THE enormous influence of Korean and Japanese popular culture in the West last year was palpable. 2021 saw the likes of BTS and Squid Game reach unparalleled levels of global fame, while Parasite won big at the 92nd Academy Awards the year before, becoming the first subtitled film to win Best Picture.
East Asian popular culture, from Korea and Japan, in particular, has become an unstoppable juggernaut when it comes to driving global trends and is creating vast wealth in the process. We are witnessing a major shift in the international cultural zeitgeist – but how did we get here?
The dawn of a new era
In the early 1990s, Hong Kong cinema was enjoying its heyday in the West. Stars like Jackie Chan and Bruce Lee were dazzling audiences with their martial arts, and Japanese anime shows like Pokémon, Digimon and Yu-Gi-Oh! were also growing in popularity amongst millennial school children around the turn of the century.
This fascination with Asian entertainment would only grow exponentially from here. Studio Ghibli films like Howl’s Moving Castle and Spirited Away were big hits in the West and have retained a cult status, while K-dramas and K-pop grew in international recognition throughout the 2000s. The Korean Wave, or Hallyu as it has been coined, had truly begun.
2012 marked a turning point when Psy’s Gangnam Style broke records by becoming the first YouTube video to reach 1 billion views. The dance craze swept through Western social media platforms and signalled the arrival of Hallyu at the very top of international trendsetting.
Over the last decade, we’ve also seen the explosion of Korean cinema – Snowpiercer, Train To Busan, Old Boy, The Host, and of course Parasite are all highly regarded in the West. Meanwhile, K-pop group BTS were the third-most streamed artist on Spotify in 2021 and earn an estimated $3.6 billion for South Korea’s economy every year.
How did we get here?
This seismic shift in global taste can be put down to a few things. Globalisation has made the world a much smaller place and social media has completely transformed the international currents of pop culture, making it far easier for Western audiences to access anime, K-pop, and K-dramas.
Susanna Lim, a professor of Asian studies at the University of Oregon, told CNN that Western fans are also requiring greater diversity than they have done previously. She said: “The growing interest in East Asian pop culture reflects these changing demographics and cultural awareness in the US and the West,” and that K-pop is “packed full of Western influences,” so it can simultaneously feel familiar and unfamiliar to Western audiences.
Governments have also played a large role in the export of K-pop and J-pop after realising their populations alone were not big enough to sustain the growth of the industry.
K-pop and J-pop have become influential tools of soft power, earning huge sums through sponsorships, record sales, streaming and more, but also by becoming a major draw for tourism in their respective countries. According to Korean think tank Hyundai Research Institute, K-pop group BTS helped inspire an estimated one in 13 tourists that visited the country in 2017.
K-pop’s influence in the West is also buoyed by a huge following in Indonesia, Thailand, Vietnam, and the Philippines, making it a truly global phenomenon and signalling that its impact on popular culture is unlikely to wane any time soon.
Whatever your opinion on the music may be, the West’s relatively recent fascination with culturally diverse popular entertainment is a positive step forward for the international community.

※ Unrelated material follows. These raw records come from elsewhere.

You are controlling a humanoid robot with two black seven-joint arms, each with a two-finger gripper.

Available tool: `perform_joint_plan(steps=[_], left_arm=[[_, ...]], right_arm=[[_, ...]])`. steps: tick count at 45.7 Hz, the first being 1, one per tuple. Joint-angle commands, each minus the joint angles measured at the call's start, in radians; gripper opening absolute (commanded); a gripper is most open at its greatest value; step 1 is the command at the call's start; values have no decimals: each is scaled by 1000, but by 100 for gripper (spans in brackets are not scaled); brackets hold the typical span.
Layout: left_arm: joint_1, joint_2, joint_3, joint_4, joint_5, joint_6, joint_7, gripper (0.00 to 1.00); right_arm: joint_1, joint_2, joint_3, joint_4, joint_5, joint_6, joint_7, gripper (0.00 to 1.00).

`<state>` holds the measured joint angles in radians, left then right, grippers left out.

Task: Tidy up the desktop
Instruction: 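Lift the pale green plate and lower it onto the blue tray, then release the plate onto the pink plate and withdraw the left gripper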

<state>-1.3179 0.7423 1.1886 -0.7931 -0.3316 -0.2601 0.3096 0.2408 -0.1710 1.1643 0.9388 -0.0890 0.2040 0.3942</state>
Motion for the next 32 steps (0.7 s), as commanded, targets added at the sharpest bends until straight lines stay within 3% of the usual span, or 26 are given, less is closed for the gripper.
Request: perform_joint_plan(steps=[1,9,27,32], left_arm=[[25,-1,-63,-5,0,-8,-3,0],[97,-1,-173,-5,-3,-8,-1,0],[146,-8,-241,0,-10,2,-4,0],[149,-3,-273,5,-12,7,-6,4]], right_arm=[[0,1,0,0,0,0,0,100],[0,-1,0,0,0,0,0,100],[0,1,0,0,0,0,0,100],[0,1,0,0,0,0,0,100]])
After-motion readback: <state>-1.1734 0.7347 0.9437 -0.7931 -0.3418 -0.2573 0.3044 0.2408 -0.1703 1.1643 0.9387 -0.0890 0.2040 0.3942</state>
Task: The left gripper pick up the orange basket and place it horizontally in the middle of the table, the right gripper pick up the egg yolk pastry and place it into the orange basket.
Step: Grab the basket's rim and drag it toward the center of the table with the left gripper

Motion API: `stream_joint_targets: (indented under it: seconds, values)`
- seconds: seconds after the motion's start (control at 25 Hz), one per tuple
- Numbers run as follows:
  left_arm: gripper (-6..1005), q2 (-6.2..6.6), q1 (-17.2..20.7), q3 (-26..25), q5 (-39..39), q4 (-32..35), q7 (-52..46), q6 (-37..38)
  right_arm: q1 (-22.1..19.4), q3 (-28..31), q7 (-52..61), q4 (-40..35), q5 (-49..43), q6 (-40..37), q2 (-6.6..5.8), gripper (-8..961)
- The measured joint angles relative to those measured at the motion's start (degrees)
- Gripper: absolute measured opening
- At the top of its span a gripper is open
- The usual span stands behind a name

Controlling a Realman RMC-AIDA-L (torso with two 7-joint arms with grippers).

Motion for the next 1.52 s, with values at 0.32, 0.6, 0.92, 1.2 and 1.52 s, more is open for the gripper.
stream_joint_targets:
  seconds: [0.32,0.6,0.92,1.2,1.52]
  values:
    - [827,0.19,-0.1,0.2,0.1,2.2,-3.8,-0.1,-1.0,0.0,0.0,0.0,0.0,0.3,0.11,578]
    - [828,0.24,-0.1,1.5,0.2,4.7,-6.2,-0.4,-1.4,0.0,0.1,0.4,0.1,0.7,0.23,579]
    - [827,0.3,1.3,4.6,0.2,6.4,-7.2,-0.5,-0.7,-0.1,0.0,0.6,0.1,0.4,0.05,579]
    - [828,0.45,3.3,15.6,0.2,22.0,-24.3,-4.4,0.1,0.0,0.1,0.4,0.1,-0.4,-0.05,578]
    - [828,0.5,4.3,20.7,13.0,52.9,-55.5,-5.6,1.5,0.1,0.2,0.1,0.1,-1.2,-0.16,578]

It harks towards a growing notion of integration and inclusivity, and perhaps a better understanding and appreciation of otherness, where cultural phenomenon from the other side of the world can have such an enormous impact on Western society.
Despite influencing Korea and Japan in many ways through its cultural entertainment, China has yet to significantly contribute to international popular culture in the same way as its neighbours have. But this is not to say it doesn’t have anything to offer. In 2021, the value of China’s entertainment and media market was reportedly estimated to be at about $359 billion dollars. And this is largely just from domestic audiences.
Could we see C-pop explode onto the international pop culture scene in the not-too-distant future? Don’t rule it out.
Squid Game’s O Yeong-su made history this week after becoming the first Korean actor to win a Golden Globe at the 2022 awards.
The 77-year-old South Korean star played the mysterious Oh II-nam, also known as Player 001, in the hugely popular Netflix series. He beat the likes of Billy Crudup and Mark Duplass of The Morning Show, Kieran Culkin of Succession and Brett Goldstein of Ted Lasso, to take home the Best Supporting Actor in Television award.
His triumph is a huge personal success for O, but it’s is also a ground-breaking victory for South Korean television as Squid Game is the first Korean TV drama to be nominated and go on to win a Golden Globe – further proof of the growing East Asian representation at the pinnacle of popular Western culture.